■ **Dataset entries**
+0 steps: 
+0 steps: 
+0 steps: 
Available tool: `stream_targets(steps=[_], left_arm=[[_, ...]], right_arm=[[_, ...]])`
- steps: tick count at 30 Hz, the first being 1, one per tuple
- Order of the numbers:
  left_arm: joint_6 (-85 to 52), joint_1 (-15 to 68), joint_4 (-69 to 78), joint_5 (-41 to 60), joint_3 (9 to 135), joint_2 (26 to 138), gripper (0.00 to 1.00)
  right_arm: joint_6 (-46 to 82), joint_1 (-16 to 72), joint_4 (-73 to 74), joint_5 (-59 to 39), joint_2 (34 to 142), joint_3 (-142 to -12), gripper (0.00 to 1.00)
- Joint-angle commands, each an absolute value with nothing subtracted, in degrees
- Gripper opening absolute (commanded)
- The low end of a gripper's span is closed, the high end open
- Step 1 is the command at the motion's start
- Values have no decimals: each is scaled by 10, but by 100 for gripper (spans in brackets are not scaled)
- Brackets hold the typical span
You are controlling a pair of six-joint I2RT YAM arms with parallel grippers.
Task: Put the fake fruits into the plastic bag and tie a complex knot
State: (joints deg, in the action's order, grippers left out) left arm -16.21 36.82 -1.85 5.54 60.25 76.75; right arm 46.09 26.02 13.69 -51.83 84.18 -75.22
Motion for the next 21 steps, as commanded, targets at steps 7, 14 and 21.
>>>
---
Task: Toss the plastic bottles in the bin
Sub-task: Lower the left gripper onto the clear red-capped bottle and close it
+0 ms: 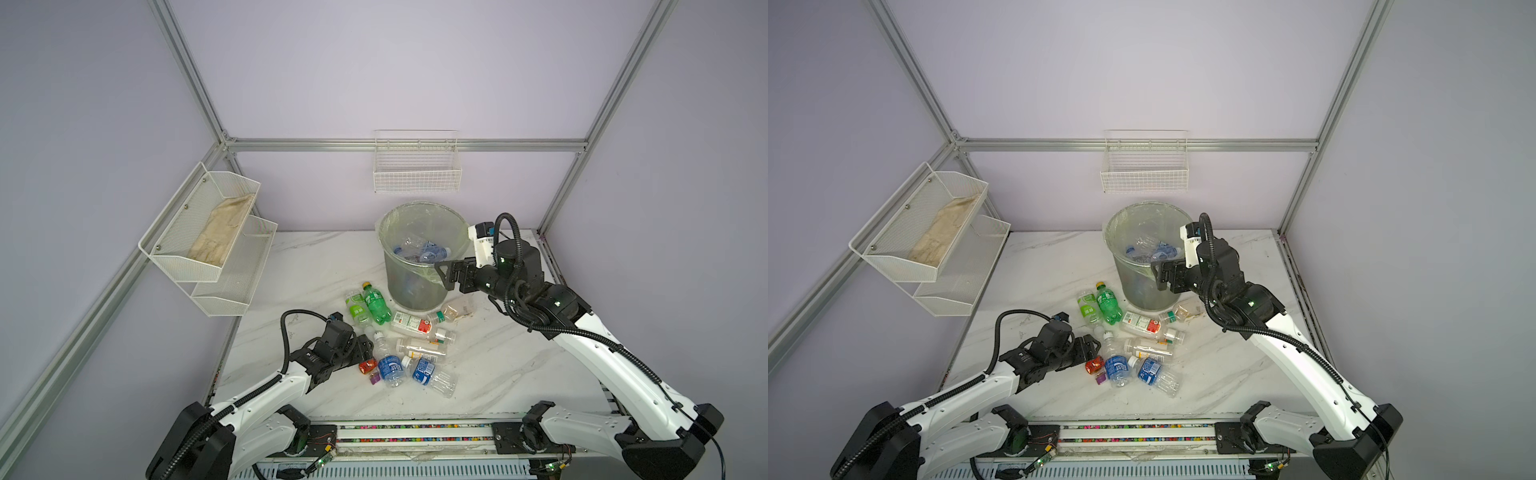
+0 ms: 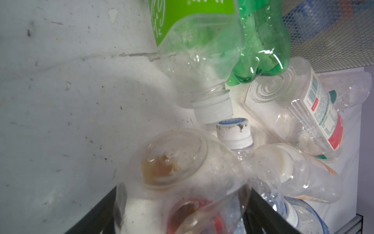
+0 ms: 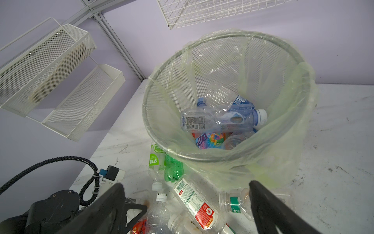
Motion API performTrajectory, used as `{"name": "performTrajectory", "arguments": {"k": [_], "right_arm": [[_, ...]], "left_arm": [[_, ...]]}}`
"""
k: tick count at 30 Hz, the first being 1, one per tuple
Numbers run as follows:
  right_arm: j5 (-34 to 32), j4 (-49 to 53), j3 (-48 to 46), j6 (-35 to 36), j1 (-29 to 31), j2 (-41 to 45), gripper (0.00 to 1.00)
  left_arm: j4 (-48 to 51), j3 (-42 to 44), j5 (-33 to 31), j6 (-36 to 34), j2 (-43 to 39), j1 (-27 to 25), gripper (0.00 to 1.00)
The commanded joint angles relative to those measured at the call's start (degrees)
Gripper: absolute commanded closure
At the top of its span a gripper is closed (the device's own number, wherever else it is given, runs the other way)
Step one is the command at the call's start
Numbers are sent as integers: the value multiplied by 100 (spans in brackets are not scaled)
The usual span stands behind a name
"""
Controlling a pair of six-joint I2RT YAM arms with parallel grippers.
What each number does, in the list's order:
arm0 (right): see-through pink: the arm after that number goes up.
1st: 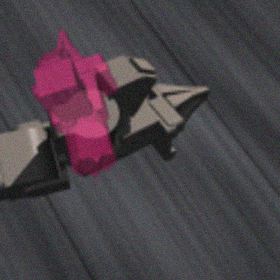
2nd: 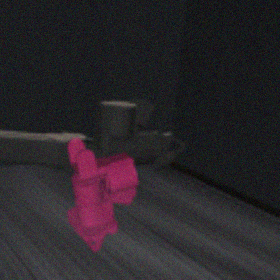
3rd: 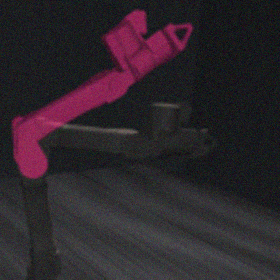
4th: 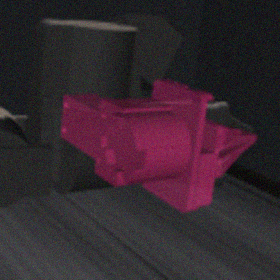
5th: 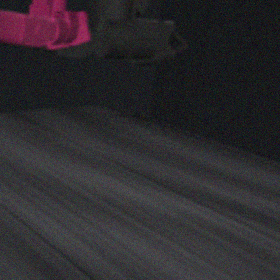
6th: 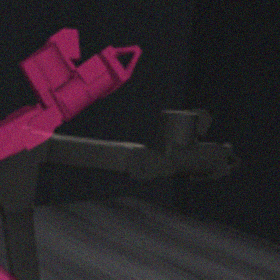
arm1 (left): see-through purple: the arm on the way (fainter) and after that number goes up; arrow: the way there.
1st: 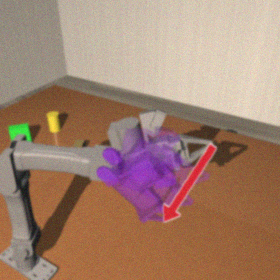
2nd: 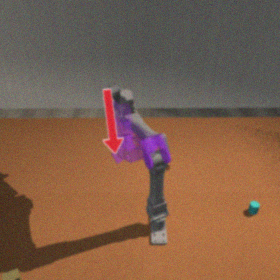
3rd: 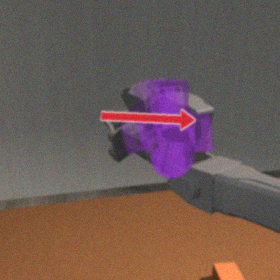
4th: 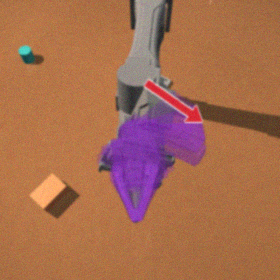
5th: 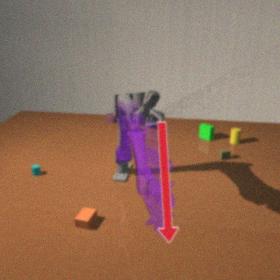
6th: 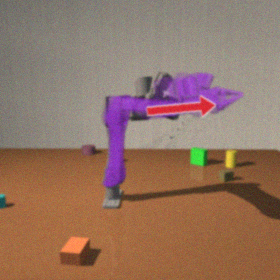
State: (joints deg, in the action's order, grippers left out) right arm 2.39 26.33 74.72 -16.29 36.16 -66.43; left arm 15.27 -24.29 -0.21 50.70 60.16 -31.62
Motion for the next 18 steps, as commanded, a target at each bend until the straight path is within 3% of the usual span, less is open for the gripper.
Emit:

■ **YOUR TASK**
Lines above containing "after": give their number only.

■ **TASK ANSWER**
2